The PLI scheme comes as a follow-through of the liberalised Drone Rules, 2021 released by the Central Government on 25 August 2021. The PLI scheme and new drone rules are intended to catalyse supernormal growth in the upcoming drone sector. The new rules and the incentive scheme, the drones and drone components manufacturing industry may see an investment of over INR 5,000 crore over the next three years. Following are some of the top features of the PLI scheme for drones:

  1. The total amount allocated for the PLI scheme for drones and drone components is INR 120 crore spread over three financial years. This amount is nearly double the combined turnover of all domestic drone manufacturers in FY 2020-21.
  2. The incentive for a manufacturer of drones and drone components shall be as high as 20% of the value addition made by her.
  3. The value addition shall be calculated as the annual sales revenue from drones and drone components (net of GST) minus the purchase cost (net of GST) of drone and drone components.
  4. The Government, has agreed to keep the PLI rate constant at 20% for all three years, an exceptional treatment given only to the drone industry. In PLI schemes for other sectors, the PLI rate reduces every year.
  5. The proposed tenure of the PLI scheme is three years starting in FY 2021-22. The PLI scheme will be extended or redrafted after studying its impact in consultation with the industry.
  6. The Government has agreed to fix the minimum value addition norm at 40% of net sales for drones and drone components instead of 50%, another exceptional treatment given to the drone industry. This will allow widening the number of beneficiaries.
  7. The PLI scheme covers a wide variety of drone components:
    • Airframe, propulsion systems(engine and electric), power systems, batteries and associated components, launch and recovery systems;
    • Inertial Measurement Unit, Inertial Navigation System, flight control module, ground control station and associated components;
    • Communications systems (radio frequency, transponders, satellite-based etc.)
    • Cameras, sensors, spraying systems and related payload etc.;
    • ‘Detect and Avoid’ system, emergency recovery system, trackers etc. and other components critical for safety and security.
  8. The list of eligible components may be expanded by the Government from time to time, as drone technology evolves.
  9. The Government has agreed to widen the coverage of the incentive scheme to include developers of drone-related IT products also.
  10. The Government has kept the eligibility norm for MSME and startups in terms of annual sales turnover at a nominal level – INR 2 cr (for drones) and INR 50 lakhs (for drone components).
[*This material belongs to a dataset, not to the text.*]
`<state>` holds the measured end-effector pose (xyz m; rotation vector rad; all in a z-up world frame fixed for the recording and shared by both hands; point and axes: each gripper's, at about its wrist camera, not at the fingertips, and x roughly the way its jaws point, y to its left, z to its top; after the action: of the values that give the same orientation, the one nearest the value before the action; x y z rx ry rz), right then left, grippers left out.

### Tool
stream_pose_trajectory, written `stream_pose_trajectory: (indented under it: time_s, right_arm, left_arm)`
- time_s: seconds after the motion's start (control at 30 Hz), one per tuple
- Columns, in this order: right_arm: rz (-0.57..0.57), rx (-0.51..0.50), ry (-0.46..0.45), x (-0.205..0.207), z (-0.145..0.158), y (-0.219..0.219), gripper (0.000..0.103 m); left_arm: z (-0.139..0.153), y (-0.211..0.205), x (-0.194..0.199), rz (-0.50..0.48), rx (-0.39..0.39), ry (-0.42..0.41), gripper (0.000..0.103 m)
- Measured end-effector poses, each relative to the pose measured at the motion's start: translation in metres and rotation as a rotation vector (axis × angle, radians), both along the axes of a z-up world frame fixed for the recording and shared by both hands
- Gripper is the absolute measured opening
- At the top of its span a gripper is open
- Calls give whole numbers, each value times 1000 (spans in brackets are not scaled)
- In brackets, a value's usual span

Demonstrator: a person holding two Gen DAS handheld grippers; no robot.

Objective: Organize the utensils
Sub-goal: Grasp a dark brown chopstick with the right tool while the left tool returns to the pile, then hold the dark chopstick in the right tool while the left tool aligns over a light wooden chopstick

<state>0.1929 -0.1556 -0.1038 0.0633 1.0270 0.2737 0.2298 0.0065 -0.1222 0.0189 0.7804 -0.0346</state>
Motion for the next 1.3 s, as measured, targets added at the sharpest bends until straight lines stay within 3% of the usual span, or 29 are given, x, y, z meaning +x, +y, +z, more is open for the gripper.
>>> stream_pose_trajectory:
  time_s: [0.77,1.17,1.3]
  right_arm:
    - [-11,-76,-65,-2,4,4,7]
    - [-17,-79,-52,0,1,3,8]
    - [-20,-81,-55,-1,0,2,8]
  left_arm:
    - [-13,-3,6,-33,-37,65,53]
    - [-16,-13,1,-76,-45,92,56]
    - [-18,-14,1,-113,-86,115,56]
This will allow widening the number of beneficiaries.
  11. Eligibility norm for non-MSME companies in terms of annual sales turnover has been kept at INR 4 crore (for drones) and INR 1 crore (for drone components).
  12. The incentive payable to a manufacturer of drones and drone components shall be simply one-fifth of her value addition.
  13. PLI for a manufacturer shall be capped at 25% of total annual outlay. This will allow widening the number of beneficiaries.
  14. In case a manufacturer fails to meet the threshold for the eligible value addition for a particular financial year, she will be allowed to claim the lost incentive in the subsequent year if she makes up the shortfall in the subsequent year.


The focus at present is on technological advancement that yields better results. The government is showing a positive approach with its declaration of rules and schemes for drones in consecutive months. Let’s wait and watch what the future beholds.